From the data, copy out every line in which the word "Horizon" appears.

### Data for processing:
[Start of section]
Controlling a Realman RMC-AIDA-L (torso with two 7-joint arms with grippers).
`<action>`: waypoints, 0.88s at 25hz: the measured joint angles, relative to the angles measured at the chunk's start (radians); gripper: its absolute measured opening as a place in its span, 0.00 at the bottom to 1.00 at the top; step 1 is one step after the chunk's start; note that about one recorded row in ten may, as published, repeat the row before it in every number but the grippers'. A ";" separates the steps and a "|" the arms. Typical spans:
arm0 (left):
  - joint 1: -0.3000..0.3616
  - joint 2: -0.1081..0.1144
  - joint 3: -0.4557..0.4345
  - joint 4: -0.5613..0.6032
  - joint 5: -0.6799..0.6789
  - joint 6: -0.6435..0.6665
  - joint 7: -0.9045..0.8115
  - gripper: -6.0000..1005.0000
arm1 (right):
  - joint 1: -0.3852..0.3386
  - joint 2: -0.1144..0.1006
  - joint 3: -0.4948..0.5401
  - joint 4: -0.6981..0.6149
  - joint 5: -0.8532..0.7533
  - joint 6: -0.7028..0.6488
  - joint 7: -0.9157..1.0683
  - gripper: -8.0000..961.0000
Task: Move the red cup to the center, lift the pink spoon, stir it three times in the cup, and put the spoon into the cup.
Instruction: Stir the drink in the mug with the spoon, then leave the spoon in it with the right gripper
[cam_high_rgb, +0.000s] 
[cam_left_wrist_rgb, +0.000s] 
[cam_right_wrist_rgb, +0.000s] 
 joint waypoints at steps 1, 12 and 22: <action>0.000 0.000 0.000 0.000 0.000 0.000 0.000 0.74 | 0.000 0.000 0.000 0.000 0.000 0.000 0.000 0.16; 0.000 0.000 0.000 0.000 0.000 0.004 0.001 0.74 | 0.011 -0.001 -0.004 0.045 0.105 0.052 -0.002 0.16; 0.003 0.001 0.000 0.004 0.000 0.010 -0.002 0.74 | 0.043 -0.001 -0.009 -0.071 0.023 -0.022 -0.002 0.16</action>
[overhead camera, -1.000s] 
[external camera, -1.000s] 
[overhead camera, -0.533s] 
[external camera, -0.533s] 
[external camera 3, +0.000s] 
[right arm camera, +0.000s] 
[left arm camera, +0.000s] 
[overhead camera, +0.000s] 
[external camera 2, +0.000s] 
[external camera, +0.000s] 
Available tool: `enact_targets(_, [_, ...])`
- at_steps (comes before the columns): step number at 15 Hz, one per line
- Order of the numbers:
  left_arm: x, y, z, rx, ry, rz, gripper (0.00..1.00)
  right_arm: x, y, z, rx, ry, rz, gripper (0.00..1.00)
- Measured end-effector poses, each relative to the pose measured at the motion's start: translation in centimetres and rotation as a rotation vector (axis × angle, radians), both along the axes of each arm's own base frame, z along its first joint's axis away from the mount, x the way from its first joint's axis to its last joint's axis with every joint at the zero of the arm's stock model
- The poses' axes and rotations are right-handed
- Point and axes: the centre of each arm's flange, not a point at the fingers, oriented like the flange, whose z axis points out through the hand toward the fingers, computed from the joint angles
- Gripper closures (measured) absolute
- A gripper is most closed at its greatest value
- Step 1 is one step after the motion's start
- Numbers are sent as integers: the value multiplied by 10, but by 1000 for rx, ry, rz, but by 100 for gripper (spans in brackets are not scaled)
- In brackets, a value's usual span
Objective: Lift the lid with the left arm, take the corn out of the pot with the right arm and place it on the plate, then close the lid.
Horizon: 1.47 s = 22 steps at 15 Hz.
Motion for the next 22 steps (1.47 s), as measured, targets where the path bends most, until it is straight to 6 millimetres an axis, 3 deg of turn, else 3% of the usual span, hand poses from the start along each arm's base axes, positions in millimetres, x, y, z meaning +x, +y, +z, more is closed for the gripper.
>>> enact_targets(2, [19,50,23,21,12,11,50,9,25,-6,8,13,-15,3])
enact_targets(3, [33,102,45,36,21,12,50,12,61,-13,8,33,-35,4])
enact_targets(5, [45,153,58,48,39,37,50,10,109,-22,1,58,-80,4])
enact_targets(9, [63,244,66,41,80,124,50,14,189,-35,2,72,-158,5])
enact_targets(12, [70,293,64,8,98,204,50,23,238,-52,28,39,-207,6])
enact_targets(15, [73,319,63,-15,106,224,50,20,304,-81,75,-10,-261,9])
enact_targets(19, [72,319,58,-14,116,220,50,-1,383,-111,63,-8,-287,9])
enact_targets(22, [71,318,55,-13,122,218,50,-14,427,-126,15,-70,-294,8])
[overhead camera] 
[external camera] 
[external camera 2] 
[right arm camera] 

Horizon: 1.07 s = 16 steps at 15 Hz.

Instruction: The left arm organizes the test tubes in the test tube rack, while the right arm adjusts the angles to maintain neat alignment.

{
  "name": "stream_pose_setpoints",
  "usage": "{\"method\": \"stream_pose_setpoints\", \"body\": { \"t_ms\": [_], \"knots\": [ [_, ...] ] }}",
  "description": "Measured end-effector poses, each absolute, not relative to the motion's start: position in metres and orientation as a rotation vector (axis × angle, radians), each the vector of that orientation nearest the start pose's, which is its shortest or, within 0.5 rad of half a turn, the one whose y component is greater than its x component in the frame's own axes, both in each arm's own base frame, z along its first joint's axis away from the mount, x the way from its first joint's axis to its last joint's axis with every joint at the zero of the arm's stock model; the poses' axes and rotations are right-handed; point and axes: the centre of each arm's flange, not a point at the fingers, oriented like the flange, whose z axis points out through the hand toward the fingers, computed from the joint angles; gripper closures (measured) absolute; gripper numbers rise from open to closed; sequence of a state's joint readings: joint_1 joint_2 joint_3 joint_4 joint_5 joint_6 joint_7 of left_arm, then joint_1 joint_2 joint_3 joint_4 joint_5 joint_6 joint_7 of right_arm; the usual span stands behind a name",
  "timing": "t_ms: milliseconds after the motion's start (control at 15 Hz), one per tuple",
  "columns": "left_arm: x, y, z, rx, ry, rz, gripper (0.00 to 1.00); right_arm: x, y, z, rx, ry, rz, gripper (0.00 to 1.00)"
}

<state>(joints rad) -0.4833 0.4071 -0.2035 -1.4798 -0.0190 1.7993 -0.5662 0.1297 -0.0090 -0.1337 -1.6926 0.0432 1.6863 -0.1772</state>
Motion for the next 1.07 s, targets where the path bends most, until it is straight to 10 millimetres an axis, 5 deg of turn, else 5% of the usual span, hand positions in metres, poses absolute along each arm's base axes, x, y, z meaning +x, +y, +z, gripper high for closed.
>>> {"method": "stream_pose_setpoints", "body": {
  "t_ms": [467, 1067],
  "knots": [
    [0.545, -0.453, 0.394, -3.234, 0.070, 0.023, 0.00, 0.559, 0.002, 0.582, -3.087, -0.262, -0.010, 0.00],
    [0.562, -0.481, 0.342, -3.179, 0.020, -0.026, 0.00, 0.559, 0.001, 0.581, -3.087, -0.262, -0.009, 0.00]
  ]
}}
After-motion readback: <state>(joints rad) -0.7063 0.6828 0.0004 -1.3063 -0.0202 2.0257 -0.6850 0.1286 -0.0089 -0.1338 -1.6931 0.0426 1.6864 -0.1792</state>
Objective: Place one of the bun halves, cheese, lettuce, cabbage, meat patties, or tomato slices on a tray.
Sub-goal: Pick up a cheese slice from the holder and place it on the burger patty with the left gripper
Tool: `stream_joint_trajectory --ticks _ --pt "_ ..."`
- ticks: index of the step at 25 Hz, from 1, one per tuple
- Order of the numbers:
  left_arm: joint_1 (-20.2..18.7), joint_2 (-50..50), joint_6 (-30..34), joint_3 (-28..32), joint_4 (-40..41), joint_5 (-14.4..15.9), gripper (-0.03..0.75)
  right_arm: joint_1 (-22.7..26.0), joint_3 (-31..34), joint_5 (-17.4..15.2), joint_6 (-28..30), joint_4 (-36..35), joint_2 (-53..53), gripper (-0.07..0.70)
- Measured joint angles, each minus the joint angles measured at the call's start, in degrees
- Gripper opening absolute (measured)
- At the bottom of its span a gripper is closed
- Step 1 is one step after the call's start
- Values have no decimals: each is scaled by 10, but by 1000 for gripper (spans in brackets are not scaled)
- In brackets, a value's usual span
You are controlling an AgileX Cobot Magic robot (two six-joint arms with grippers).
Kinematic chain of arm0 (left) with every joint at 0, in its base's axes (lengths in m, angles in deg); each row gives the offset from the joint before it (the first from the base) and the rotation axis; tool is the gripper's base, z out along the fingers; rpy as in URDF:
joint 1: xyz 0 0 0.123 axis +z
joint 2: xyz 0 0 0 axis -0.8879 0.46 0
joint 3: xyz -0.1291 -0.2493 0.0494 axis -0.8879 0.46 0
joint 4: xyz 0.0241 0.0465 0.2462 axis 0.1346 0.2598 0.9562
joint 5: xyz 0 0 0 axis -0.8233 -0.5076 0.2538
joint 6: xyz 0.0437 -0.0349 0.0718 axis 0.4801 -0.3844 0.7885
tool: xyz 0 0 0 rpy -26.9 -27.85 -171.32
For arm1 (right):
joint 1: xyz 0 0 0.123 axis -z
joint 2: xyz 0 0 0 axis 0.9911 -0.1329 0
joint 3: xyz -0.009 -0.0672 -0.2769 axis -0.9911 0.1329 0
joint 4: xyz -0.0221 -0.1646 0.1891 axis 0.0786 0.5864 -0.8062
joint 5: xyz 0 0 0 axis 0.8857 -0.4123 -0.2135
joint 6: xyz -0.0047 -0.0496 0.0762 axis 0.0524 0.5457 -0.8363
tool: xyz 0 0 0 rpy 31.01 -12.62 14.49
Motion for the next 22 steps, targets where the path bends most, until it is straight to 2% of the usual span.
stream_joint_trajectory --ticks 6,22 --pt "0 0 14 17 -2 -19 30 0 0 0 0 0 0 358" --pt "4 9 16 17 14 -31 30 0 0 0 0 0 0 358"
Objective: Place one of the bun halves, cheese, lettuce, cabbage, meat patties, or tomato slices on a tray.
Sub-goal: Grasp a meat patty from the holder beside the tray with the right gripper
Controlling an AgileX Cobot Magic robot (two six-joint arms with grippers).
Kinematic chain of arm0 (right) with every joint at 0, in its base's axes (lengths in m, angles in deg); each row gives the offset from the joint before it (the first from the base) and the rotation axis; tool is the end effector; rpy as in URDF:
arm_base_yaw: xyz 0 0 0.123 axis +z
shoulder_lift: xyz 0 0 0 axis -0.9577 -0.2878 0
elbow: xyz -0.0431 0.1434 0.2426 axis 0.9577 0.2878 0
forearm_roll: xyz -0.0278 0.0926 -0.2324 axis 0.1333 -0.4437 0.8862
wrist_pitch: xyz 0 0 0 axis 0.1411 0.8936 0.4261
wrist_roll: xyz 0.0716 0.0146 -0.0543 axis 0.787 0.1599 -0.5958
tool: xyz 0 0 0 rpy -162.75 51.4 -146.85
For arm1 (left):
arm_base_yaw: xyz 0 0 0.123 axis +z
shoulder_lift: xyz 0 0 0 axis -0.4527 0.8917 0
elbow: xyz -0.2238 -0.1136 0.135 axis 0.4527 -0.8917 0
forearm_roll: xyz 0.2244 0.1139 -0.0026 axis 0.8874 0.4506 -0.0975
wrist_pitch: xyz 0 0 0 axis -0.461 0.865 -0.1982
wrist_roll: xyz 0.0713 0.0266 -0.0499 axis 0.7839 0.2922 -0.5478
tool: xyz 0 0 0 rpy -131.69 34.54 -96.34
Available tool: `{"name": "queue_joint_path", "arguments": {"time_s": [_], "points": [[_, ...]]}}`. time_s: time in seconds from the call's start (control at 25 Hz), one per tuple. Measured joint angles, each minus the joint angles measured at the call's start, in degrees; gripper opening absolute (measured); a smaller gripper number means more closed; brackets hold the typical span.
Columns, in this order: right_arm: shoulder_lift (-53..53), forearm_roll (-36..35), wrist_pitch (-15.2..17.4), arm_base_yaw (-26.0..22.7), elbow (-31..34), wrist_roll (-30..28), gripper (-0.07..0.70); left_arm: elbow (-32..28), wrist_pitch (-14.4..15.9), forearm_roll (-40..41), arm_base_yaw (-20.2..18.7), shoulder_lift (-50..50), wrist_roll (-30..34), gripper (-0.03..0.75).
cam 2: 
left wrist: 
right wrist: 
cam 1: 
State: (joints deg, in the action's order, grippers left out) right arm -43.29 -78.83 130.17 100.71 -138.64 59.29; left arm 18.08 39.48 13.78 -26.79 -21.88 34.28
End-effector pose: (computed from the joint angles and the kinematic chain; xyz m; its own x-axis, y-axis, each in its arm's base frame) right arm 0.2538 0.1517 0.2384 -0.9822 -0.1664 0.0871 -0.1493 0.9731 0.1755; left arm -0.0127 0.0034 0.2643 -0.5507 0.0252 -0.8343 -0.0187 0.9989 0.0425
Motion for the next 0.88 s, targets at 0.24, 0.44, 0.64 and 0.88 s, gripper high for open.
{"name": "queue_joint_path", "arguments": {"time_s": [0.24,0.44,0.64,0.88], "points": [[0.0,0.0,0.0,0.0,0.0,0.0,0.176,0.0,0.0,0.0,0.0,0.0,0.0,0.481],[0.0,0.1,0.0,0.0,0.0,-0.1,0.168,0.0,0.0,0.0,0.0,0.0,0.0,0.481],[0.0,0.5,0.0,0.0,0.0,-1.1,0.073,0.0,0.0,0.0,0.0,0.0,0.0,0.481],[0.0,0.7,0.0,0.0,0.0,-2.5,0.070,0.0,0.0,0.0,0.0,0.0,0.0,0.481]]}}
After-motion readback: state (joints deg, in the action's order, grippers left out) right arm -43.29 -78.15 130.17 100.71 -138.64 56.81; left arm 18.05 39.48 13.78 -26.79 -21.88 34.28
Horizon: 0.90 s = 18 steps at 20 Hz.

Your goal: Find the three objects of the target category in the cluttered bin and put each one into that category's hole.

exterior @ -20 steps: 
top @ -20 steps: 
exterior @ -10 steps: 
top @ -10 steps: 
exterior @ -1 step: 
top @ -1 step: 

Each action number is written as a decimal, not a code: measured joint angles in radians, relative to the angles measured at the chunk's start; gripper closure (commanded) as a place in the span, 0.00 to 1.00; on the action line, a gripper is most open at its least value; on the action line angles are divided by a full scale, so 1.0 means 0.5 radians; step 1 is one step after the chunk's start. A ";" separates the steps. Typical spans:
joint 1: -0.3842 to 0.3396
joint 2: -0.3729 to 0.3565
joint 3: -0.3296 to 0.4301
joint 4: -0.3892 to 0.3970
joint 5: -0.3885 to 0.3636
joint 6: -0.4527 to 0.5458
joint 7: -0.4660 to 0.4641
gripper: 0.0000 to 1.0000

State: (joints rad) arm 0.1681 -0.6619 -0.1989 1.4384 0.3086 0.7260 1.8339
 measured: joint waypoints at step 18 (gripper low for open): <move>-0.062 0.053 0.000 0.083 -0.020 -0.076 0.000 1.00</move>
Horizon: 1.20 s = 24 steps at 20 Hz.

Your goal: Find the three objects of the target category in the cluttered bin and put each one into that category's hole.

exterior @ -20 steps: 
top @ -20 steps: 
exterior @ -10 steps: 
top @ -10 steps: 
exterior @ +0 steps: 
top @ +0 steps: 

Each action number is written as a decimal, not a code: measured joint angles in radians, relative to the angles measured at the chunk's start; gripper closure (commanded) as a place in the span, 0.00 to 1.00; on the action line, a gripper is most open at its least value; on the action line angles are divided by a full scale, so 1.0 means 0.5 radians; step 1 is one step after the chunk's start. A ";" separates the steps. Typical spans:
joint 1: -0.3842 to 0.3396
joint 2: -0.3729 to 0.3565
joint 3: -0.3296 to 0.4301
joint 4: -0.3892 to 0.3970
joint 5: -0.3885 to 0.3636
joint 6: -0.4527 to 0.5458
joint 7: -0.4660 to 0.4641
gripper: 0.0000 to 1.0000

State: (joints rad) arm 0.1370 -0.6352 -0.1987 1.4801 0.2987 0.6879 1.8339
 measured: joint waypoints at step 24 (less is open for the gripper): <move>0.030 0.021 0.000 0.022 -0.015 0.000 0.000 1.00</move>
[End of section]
### Response area:
Horizon: 1.47 s = 22 steps at 15 Hz.
Horizon: 1.07 s = 16 steps at 15 Hz.
Horizon: 0.90 s = 18 steps at 20 Hz.
Horizon: 1.20 s = 24 steps at 20 Hz.

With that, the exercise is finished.